Task directions
One part of the entries below is wanted: the lines from the one containing "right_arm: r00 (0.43" through the one containing "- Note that". Write those out exactly and nothing else.

BEGIN Data records

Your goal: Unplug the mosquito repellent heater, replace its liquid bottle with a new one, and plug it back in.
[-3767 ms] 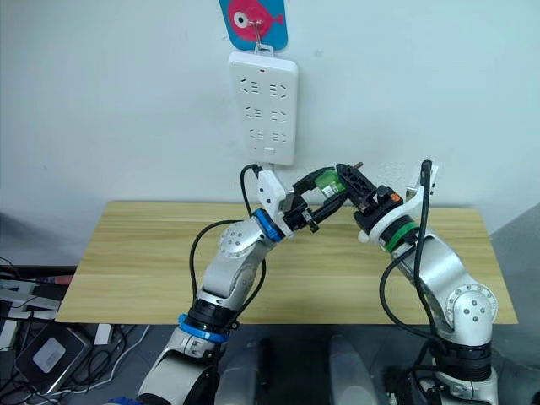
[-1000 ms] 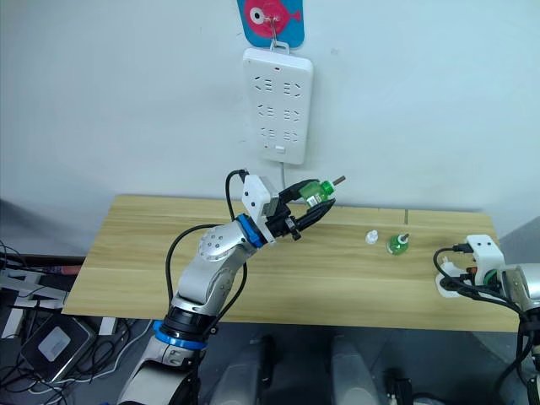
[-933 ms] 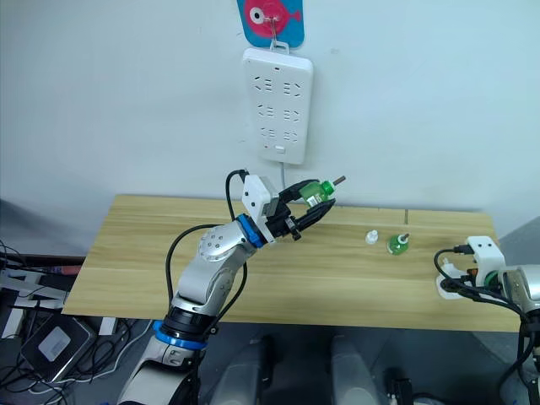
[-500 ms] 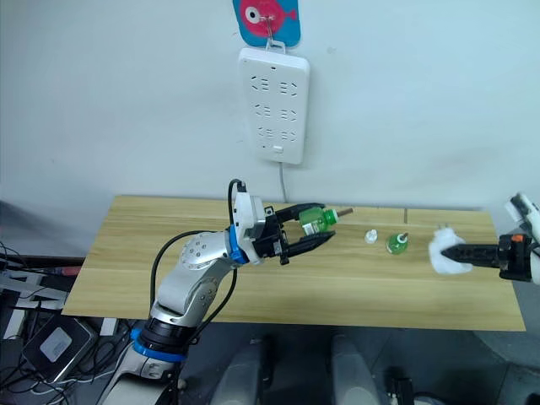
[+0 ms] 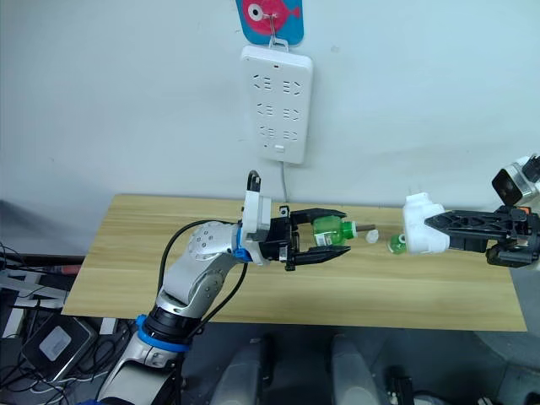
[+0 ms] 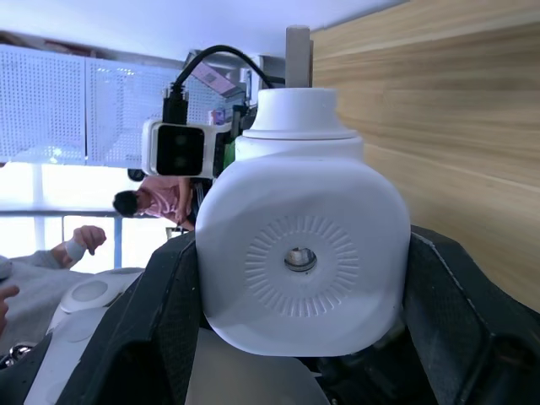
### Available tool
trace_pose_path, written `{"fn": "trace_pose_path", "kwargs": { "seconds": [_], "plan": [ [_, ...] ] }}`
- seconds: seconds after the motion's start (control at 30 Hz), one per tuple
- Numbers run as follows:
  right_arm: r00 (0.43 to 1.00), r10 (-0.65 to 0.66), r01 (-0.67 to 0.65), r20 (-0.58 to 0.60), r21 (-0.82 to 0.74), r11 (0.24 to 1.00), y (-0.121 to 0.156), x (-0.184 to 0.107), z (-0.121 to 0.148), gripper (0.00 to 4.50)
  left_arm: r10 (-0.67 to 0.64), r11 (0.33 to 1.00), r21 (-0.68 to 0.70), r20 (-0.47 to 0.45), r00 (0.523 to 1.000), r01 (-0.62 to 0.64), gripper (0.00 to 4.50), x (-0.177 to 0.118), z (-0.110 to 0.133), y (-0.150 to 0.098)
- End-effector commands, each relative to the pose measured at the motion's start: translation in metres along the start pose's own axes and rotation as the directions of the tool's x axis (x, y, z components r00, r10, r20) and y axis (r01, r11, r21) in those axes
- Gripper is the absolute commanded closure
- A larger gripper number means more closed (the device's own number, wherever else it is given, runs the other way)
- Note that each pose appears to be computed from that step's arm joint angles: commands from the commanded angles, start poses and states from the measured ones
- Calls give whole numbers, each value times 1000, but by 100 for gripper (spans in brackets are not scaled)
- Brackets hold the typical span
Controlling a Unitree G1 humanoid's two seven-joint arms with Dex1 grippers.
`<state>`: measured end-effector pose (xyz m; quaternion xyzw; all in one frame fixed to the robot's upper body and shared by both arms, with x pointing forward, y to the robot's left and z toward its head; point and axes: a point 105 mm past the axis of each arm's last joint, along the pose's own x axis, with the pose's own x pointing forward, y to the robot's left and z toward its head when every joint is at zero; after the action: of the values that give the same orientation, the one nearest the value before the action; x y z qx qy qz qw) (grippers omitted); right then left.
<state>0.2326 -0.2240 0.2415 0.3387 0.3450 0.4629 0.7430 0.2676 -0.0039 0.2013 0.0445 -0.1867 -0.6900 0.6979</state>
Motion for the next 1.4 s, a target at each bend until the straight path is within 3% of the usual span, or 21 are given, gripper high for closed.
{"fn": "trace_pose_path", "kwargs": {
  "seconds": [0.03, 1.4],
  "plan": [
    [999, 44, -43, 2, -44, 998, 11, 4, 4, 157, -37, 999, 40, 36, 999, 36, 220, 8, 9, -3],
    [992, 125, -128, -29, -94, 987, 18, 25, 6, 157, -56, 998, 37, 76, 996, 53, 220, 26, 8, -2]
  ]
}}
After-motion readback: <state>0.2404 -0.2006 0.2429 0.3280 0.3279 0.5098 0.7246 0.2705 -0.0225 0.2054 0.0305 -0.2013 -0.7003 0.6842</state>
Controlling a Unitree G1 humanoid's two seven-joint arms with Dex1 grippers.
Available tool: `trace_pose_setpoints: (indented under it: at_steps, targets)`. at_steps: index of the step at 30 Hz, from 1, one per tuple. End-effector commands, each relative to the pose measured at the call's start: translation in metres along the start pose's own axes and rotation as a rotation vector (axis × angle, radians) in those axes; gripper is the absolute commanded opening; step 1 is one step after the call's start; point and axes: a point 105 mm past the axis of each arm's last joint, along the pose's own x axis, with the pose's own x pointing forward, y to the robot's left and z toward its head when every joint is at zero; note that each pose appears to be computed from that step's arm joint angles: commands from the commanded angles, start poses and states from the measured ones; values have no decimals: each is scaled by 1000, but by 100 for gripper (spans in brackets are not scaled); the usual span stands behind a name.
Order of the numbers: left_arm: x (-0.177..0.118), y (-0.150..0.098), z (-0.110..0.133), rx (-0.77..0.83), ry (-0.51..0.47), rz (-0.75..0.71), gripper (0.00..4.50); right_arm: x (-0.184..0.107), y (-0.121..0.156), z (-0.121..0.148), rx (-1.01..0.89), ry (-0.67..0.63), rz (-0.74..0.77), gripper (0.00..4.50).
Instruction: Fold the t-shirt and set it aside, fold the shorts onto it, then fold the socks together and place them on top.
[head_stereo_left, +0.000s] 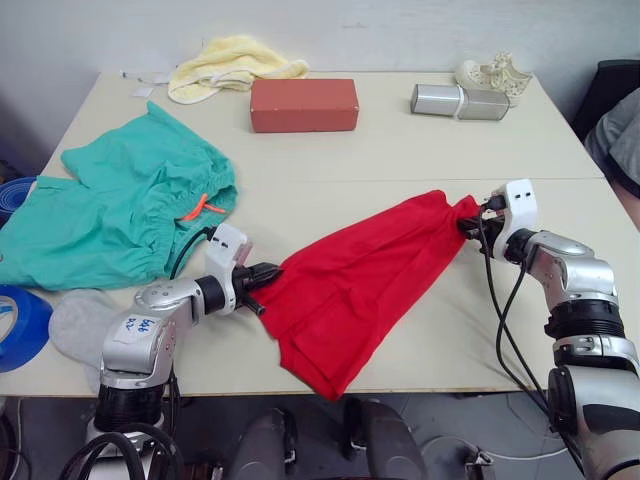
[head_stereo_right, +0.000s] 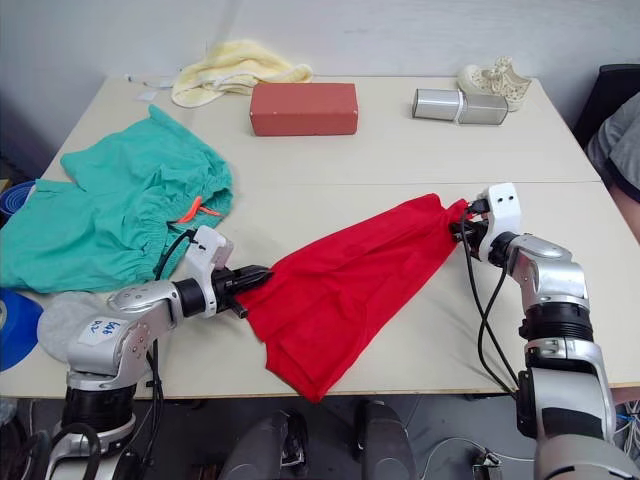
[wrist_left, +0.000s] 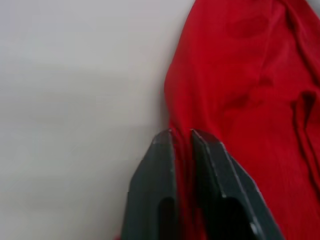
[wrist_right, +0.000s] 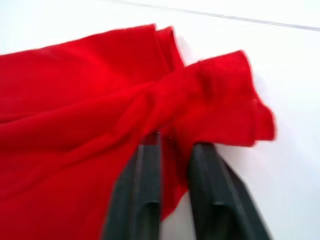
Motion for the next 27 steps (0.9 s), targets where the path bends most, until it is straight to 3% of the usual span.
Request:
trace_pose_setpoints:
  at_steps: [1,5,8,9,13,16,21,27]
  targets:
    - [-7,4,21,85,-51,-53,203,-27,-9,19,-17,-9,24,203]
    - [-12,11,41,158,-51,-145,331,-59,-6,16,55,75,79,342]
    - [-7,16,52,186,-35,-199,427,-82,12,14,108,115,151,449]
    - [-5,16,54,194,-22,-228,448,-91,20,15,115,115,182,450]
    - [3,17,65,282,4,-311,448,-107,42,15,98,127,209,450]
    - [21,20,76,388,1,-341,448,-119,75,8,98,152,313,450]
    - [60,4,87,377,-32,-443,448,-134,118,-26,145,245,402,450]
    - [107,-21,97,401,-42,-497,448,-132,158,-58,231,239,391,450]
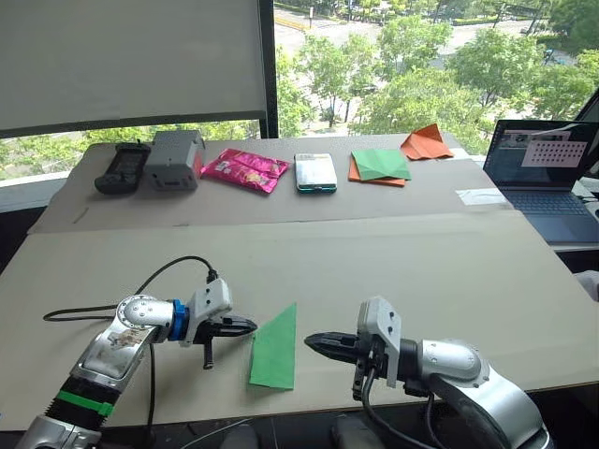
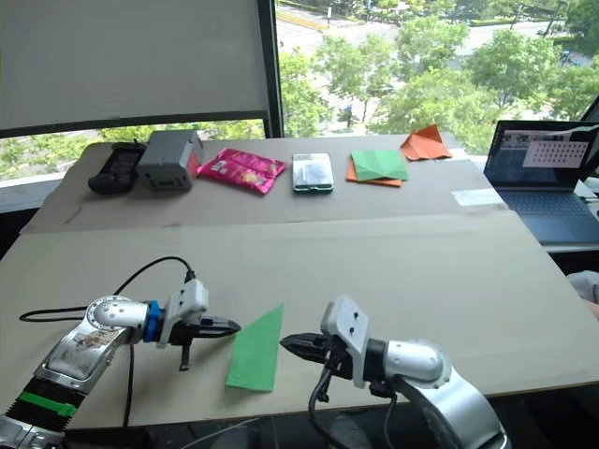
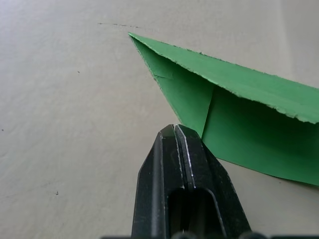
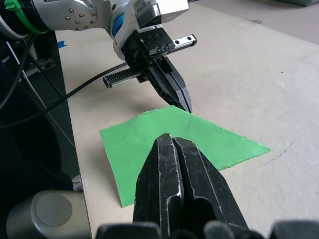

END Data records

Solution to the problem
  right_arm: r00 (0.43 to 1.00), r10 (-0.65 to 0.66), r01 (-0.67 to 0.65), r20 (-0.58 to 0.60), r21 (-0.82 to 0.74), r11 (0.24 to 1.00), y (-0.121 to 0.156), x (-0.184 to 0.107), z (-0.121 to 0.148), gripper (0.00 to 4.50)
  left_arm: r10 (-0.67 to 0.64), r11 (0.33 to 1.00), r21 (-0.68 to 0.70), r20 (-0.47 to 0.45), r00 (0.523 to 1.000), r01 (-0.62 to 0.64), gripper (0.00 to 4.50), x (-0.177 to 0.118), z (-0.110 to 0.133), y (-0.150 to 0.098)
- End-effector commands, each relative to the pose measured at the motion's start: translation in metres along the start pose's own axes and rotation as the directions of the tool's x axis (x, y, z components r00, r10, r20) and y axis (r01, r11, r21) in those axes
- Gripper is the absolute commanded closure
- A larger gripper number means more closed (the device's own number, wherever else it is given, runs the other way)
- Note that each pose appears to be computed from that step's arm joint angles: commands from the commanded angles, start poses and states from the measured ones

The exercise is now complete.